The purpose of the study was to correlate 25(OH)D serum concentrations, in a large cohort of SSc patients from two European referral centers, with clinical complications and seasonality. A further aim was to evaluate the efficacy of supplementation with oral colecalciferol in increasing 25(OH)D serum concentrations.

Methods

A population of 154 consecutive SSc patients (diagnosis based on LeRoy 2001 and later confirmed by 2013 American College of Rheumatology (ACR)/European League Against Rheumatism (EULAR) criteria) was enrolled in the study [7, 8]). 91 patients were followed up at the Rheumatology Division of Genoa University (Italy) and 63 at the Department of Rheumatology of Ghent University Hospital (Belgium).
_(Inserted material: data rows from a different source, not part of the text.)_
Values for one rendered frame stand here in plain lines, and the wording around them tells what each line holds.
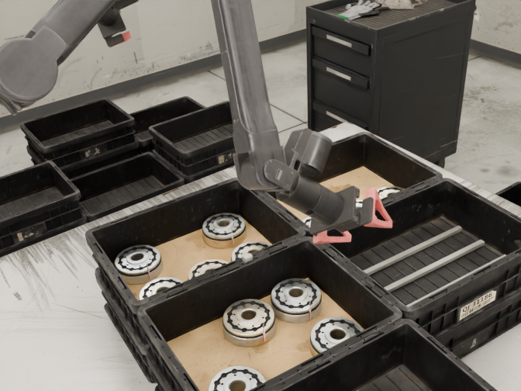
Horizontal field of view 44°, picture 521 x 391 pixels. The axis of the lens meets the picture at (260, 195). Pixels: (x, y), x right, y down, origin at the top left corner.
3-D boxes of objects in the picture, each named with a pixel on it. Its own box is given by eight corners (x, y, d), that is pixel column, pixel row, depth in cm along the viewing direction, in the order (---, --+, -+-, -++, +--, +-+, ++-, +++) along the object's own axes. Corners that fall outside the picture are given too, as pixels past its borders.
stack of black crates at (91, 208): (105, 290, 244) (87, 217, 226) (76, 253, 265) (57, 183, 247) (195, 250, 262) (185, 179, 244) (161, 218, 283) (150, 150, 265)
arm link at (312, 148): (235, 178, 105) (260, 176, 97) (260, 115, 107) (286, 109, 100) (291, 207, 110) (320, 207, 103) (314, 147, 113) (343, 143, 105)
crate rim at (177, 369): (210, 430, 98) (208, 420, 97) (136, 317, 120) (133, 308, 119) (405, 324, 115) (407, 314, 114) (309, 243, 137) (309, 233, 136)
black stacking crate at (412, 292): (402, 361, 120) (407, 316, 114) (311, 277, 142) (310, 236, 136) (542, 281, 137) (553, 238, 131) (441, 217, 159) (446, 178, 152)
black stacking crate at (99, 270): (143, 352, 126) (135, 309, 119) (94, 273, 147) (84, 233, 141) (308, 277, 142) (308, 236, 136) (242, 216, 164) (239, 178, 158)
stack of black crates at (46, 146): (67, 242, 272) (42, 149, 247) (43, 212, 293) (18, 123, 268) (151, 208, 290) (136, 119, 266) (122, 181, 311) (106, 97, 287)
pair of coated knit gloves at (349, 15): (351, 23, 271) (352, 15, 270) (323, 13, 284) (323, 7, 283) (394, 10, 283) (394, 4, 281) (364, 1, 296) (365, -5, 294)
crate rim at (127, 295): (136, 317, 120) (133, 308, 119) (84, 240, 142) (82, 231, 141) (309, 243, 137) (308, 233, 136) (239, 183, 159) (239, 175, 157)
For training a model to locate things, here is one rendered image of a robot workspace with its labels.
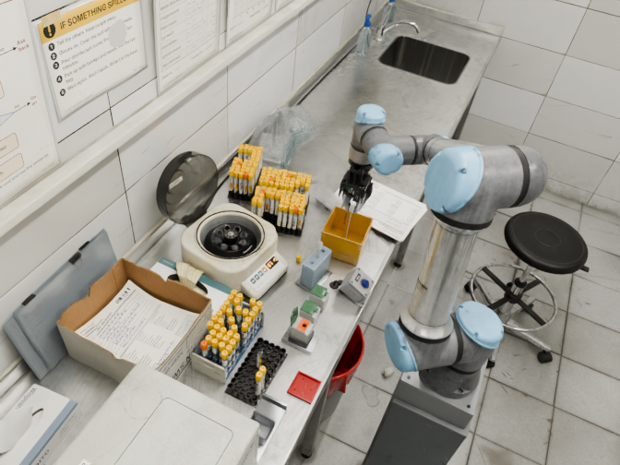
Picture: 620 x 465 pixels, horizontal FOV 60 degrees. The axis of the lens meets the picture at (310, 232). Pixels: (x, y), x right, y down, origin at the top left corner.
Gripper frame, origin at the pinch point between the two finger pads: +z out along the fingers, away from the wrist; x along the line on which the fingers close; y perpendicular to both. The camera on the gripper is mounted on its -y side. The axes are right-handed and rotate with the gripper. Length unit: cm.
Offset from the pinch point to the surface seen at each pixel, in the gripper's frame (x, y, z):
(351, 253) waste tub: 3.6, 6.4, 12.5
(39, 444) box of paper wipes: -41, 91, 11
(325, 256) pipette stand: -2.4, 15.6, 7.5
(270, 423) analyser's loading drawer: 3, 67, 12
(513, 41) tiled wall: 39, -199, 19
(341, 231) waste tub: -2.8, -5.9, 16.7
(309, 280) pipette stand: -4.3, 22.1, 12.8
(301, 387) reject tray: 5, 52, 17
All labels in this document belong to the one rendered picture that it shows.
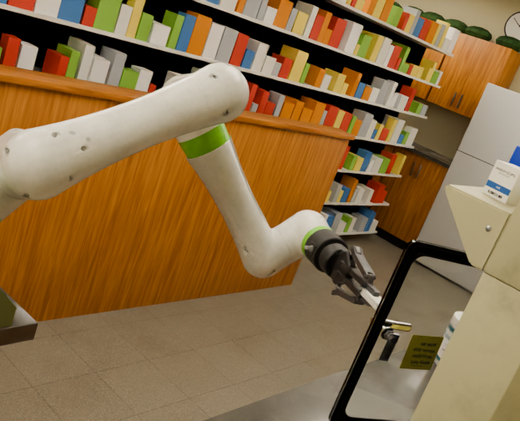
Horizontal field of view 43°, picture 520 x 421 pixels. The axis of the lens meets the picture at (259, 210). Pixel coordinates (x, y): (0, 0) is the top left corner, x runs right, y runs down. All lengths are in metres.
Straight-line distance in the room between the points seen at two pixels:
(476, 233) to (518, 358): 0.20
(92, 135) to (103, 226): 1.99
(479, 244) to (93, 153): 0.68
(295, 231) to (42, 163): 0.69
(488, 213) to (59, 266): 2.39
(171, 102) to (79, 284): 2.10
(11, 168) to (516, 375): 0.89
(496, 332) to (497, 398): 0.10
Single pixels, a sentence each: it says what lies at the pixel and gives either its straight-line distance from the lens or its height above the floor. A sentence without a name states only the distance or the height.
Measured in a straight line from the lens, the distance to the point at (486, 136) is 6.31.
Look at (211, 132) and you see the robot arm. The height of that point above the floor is 1.38.
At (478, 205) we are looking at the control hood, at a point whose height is 1.50.
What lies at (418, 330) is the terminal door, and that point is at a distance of 1.30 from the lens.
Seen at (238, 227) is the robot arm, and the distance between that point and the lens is 1.58.
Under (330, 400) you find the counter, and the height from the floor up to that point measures 0.94.
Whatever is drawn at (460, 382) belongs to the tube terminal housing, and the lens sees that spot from 1.14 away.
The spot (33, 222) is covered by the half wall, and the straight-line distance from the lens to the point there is 2.97.
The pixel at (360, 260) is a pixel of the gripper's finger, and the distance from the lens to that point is 1.45.
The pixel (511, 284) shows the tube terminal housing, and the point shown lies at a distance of 1.08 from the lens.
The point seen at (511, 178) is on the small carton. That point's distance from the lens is 1.16.
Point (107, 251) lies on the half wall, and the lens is 3.29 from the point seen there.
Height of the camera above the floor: 1.66
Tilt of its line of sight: 16 degrees down
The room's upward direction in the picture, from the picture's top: 21 degrees clockwise
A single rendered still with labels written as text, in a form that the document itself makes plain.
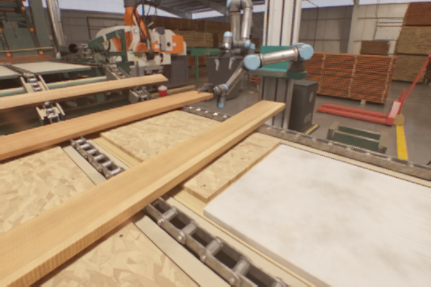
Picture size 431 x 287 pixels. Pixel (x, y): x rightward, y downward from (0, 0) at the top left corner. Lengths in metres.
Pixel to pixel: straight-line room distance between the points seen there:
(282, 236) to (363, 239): 0.17
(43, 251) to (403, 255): 0.66
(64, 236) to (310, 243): 0.47
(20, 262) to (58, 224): 0.09
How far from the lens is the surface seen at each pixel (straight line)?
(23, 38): 6.38
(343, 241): 0.53
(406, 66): 11.23
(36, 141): 1.01
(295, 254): 0.47
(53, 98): 1.59
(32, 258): 0.49
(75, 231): 0.50
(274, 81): 2.26
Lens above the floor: 1.20
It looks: 21 degrees down
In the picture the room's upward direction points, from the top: straight up
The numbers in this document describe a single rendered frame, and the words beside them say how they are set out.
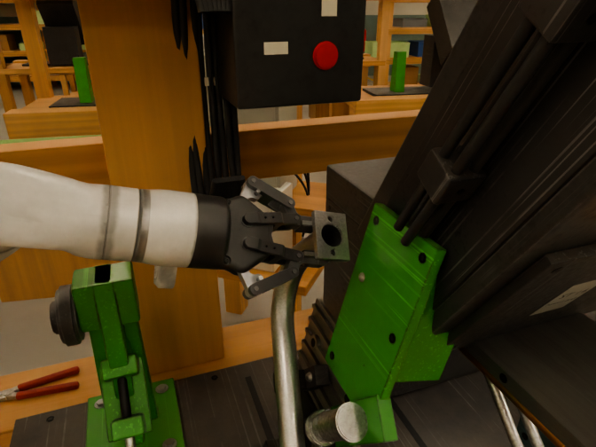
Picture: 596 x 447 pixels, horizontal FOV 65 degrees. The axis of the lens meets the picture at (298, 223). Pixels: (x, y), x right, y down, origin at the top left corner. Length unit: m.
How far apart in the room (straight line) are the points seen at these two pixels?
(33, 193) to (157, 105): 0.30
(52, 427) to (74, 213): 0.47
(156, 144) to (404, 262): 0.40
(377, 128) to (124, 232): 0.58
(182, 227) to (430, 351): 0.28
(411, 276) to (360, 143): 0.48
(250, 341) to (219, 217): 0.51
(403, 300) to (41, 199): 0.33
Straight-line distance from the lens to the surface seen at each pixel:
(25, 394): 0.93
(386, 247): 0.49
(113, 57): 0.67
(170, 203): 0.45
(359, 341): 0.53
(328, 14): 0.62
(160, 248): 0.44
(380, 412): 0.50
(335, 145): 0.87
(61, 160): 0.80
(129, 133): 0.69
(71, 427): 0.83
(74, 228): 0.43
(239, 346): 0.92
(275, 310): 0.60
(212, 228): 0.45
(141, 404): 0.69
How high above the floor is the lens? 1.47
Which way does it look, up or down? 25 degrees down
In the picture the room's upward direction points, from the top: straight up
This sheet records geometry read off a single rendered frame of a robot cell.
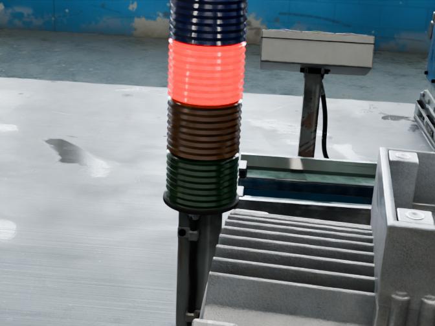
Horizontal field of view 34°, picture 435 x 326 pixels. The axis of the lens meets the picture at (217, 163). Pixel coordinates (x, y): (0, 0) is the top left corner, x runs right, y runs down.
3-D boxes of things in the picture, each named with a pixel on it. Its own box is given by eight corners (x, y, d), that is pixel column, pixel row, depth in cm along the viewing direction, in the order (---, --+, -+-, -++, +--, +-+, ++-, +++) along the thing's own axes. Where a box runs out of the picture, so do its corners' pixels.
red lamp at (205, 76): (245, 88, 59) (248, 33, 57) (241, 108, 53) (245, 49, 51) (173, 83, 59) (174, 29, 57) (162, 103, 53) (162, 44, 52)
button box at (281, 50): (366, 76, 113) (368, 43, 113) (373, 68, 105) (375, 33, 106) (259, 70, 114) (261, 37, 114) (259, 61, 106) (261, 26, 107)
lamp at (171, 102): (241, 139, 60) (245, 88, 59) (237, 164, 55) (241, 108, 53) (171, 134, 60) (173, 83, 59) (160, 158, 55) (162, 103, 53)
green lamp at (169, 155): (238, 187, 62) (241, 139, 60) (234, 217, 56) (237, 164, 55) (170, 182, 62) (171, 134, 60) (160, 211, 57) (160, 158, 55)
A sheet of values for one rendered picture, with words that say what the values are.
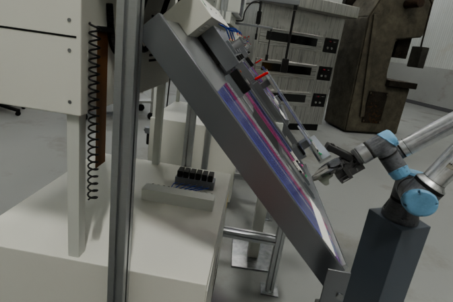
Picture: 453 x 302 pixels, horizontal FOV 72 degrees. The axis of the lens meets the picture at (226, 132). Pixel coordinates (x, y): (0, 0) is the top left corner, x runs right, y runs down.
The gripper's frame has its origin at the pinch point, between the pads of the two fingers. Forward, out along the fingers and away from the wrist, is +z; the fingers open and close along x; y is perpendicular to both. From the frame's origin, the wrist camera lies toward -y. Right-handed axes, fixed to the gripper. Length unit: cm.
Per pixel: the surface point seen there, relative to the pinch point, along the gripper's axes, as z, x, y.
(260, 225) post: 43, 34, 25
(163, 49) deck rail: 4, -60, -68
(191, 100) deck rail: 6, -60, -56
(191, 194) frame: 36, -24, -29
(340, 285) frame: 2, -64, -5
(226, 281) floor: 69, 13, 32
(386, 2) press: -204, 406, 3
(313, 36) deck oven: -83, 358, -22
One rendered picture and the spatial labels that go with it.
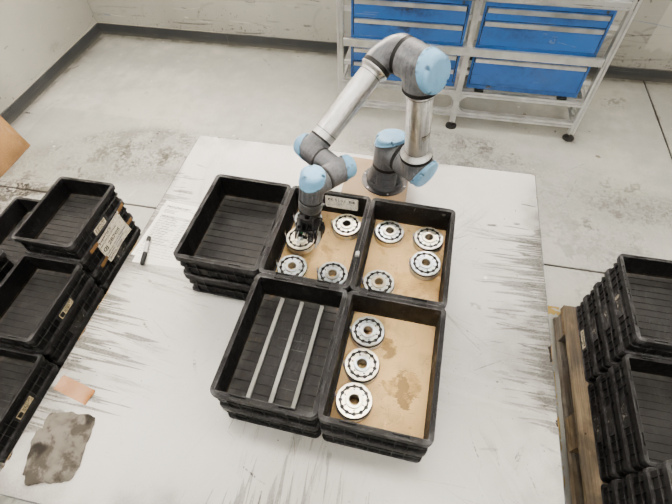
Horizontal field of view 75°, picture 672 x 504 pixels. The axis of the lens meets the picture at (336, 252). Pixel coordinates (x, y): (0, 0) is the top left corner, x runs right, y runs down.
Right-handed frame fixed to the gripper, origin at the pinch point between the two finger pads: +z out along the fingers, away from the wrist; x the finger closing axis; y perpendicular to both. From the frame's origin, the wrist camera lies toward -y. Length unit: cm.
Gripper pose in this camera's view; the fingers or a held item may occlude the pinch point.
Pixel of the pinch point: (309, 240)
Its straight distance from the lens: 154.9
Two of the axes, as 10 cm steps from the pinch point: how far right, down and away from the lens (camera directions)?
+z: -0.9, 5.7, 8.2
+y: -2.3, 7.9, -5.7
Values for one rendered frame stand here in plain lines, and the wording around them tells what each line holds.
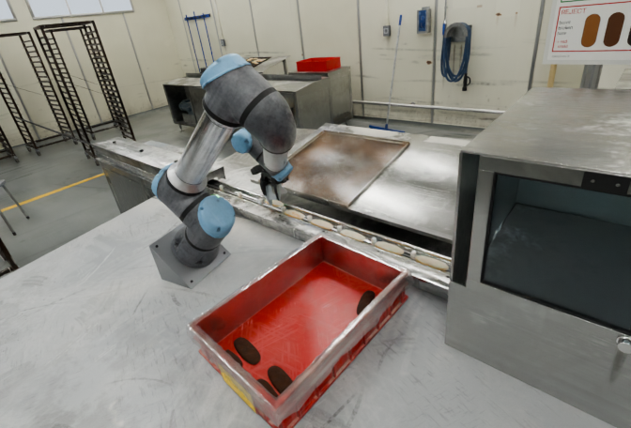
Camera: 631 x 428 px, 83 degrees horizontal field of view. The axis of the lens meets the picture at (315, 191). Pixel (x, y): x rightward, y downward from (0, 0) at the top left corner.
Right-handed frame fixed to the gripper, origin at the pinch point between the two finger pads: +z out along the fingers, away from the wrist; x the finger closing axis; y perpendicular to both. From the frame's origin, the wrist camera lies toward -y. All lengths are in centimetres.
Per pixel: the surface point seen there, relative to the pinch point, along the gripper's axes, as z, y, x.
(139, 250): 7, -28, -46
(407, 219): 0, 52, 13
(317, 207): 7.1, 11.7, 13.0
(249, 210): 2.9, -6.4, -8.2
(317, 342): 7, 55, -39
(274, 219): 2.9, 7.8, -7.5
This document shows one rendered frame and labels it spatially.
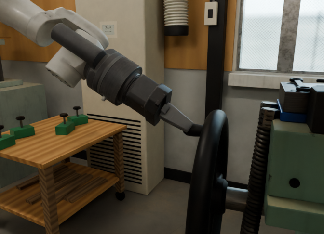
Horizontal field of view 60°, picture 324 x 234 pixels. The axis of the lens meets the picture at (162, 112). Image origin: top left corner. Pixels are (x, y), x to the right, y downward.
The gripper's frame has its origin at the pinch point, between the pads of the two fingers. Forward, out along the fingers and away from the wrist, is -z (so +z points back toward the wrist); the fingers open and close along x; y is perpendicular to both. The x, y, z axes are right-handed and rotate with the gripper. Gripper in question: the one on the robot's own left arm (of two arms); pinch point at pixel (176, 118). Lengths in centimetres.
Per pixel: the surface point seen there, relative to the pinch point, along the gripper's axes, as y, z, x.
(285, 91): 7.1, -10.8, 16.4
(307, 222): -5.5, -21.0, 15.4
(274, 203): -5.7, -17.0, 14.6
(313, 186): -1.5, -19.5, 15.8
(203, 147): -4.7, -6.1, 14.0
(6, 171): -65, 94, -163
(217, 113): 1.9, -5.4, 9.2
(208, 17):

As part of the regular follow up approved by both Institutions for SSc, all patients undergone clinical evaluation and assessment of disease severity through the disease severity scale (DSS), developed by Medsger at al [9] (Fig 1). Serum concentration of 25(OH)D was evaluated by the direct competitive chemi-luminescence DiaSorin LIAISON immunoassay (normal: 30–100 ng/ml). A concentration between 20 and 30 ng/ml was classified as 25(OH)D insufficiency, while concentrations <20 ng/ml referred as deficiency [10]. In all patients calcium concentrations were determined through COBAS, Roche Diagnostics Ltd, (normal: 8.5–10.5 mg/dl). In 44 patients also PTH serum concentrations was determined through DiaSorin LIAISON immunoassay (normal: 6.5–36 ng/l).

Fig 1

Medsger’s disease severity scale (DSS) parameters in the study population.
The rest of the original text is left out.